Myrtle Beach Probate Lawyer

Probate Attorney in Myrtle Beach

What is Probate and How to Probate a Will in South Carolina?

Probate of a will or estate administration is the process to distribute property of a deceased loved one through probate court according to a will or by law if there is no will. We can help clear up problem areas you may face before, during or after the pendency of your probate case.

Probate attorneys and probate lawyers can help you with the probate of a will and a number of problems you may find when dealing with the Probate Courts. Estate administration is only one way that a probate lawyer or probate attorney can help. There are a lot of problems listed below that may or may not require court action. Our probate lawyers can help resolve these issues, save money, get your case closed and help the family move on from death.
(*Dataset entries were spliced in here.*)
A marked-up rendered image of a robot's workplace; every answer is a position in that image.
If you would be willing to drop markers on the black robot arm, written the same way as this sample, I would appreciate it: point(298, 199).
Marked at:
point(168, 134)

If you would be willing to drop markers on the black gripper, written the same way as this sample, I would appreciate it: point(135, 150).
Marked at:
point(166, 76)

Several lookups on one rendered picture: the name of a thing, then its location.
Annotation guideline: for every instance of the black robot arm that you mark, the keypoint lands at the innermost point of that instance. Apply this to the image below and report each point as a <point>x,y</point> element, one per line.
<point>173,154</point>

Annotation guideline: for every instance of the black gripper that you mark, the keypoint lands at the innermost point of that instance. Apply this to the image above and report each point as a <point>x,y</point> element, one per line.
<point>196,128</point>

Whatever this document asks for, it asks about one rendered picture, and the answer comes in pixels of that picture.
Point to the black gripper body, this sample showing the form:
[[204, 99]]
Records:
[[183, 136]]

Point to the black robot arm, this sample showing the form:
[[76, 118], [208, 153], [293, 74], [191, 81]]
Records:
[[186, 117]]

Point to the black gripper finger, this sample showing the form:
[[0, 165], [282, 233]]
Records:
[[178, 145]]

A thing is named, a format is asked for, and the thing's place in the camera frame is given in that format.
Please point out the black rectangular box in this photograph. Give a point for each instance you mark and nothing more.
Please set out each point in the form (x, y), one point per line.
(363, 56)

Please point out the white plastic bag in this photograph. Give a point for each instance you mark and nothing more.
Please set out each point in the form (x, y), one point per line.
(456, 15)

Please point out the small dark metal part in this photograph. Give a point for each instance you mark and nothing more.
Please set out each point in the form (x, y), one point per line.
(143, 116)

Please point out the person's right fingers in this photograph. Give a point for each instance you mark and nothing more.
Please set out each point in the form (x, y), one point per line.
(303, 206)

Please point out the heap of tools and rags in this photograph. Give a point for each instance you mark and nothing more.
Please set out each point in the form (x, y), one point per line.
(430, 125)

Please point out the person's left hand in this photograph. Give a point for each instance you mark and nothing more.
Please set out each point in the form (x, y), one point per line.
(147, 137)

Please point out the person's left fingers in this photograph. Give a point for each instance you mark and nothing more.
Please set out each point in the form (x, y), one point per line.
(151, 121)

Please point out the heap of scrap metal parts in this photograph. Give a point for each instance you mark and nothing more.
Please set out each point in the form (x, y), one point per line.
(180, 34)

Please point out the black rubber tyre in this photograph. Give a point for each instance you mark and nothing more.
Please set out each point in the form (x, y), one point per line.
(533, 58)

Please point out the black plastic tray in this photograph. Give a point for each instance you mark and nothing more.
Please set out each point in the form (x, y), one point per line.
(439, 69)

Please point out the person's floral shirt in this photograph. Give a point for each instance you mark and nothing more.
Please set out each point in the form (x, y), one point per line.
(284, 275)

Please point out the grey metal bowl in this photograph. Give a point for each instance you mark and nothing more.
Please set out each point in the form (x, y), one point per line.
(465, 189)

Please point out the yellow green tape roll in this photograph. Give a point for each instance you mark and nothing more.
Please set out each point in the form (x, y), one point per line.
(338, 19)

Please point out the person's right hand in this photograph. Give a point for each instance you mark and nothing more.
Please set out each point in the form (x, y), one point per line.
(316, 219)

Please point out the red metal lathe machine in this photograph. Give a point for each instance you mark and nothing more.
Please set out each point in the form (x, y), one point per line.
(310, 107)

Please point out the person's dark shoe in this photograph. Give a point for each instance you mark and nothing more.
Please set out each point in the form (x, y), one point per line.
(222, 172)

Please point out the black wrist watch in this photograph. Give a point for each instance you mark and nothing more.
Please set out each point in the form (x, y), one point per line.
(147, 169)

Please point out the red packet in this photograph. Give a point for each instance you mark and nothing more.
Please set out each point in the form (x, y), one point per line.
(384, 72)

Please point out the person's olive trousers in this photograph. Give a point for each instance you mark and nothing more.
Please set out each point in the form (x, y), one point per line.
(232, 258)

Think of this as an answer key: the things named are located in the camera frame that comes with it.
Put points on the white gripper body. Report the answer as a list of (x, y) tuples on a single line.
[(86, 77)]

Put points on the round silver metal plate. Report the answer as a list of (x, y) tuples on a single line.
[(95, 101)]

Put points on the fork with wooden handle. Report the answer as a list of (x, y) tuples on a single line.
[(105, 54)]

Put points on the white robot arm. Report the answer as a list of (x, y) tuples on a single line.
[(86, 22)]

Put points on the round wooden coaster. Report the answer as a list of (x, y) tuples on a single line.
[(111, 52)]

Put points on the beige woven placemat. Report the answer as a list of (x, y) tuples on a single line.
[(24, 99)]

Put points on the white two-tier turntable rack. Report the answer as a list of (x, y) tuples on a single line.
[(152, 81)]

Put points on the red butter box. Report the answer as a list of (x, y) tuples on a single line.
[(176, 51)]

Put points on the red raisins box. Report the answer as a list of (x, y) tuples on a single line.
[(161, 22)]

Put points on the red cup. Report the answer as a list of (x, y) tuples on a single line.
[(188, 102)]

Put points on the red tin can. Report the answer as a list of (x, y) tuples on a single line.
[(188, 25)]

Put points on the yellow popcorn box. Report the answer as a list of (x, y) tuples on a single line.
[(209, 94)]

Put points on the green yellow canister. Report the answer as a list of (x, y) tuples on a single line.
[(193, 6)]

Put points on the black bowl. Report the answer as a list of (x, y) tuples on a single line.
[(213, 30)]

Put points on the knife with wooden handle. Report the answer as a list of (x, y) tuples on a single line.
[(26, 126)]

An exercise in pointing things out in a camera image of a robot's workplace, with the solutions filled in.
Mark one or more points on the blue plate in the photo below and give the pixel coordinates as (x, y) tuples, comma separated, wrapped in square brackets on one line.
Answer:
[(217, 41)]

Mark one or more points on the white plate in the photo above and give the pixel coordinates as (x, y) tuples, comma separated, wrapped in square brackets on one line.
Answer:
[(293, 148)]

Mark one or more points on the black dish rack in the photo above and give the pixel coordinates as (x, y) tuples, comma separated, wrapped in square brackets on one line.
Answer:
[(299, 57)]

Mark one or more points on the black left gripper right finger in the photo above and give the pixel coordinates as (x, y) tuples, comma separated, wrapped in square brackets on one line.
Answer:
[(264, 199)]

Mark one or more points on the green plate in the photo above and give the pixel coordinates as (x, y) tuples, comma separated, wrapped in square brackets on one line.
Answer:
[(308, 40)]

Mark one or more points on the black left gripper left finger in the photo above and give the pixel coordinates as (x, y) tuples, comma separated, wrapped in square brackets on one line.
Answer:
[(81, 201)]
For Personal Representatives or Executors

Common problems you can find in your probate case include:

  • Drafting and filing a deed of distribution: when you need one, drafting and where to file.
  • Dealing with creditors: how to use the law to protect from creditors
  • Paying bills and beneficiaries properly: there is a priority for who gets paid and when
  • Accounting: keep beneficiaries properly informed to avoid disputes

For Beneficiaries

How to ensure your interest in an estate or by Will is protected.

  • Requesting an accounting from a probate case
  • Get a copy of a probate will
  • Get copies of probate court records
  • When to expect payment: there is a certain amount of time
  • What filings you should receive and how to request the information
  • When and how to request a hearing to get things done

For Creditors

Unfortunately, you may need to jump through some hoops, but we can help.

  • Determining whether the estate can afford to pay
  • How and when to properly file a claim: theres is a limited time to file.
  • How to deal with a disallowance: filing for allowance of a disallowed claim
  • When to negotiate a creditor's claim
  • Requesting the sale of property to fulfill your claim

Probate Process in South Carolina

The South Carolina  Probate Courts provide a number of forms that you can use to manage your case. This page outlines when these forms are used as a general resource for you. There are a number of reasons that your situation may require a probate court lawyer. We are here to help should you need it. Simple probate matters can be handled by most people. A probate court lawyer can help you in probate litigation to  petition the court to dispute a will, collect property or defend an estate from creditors.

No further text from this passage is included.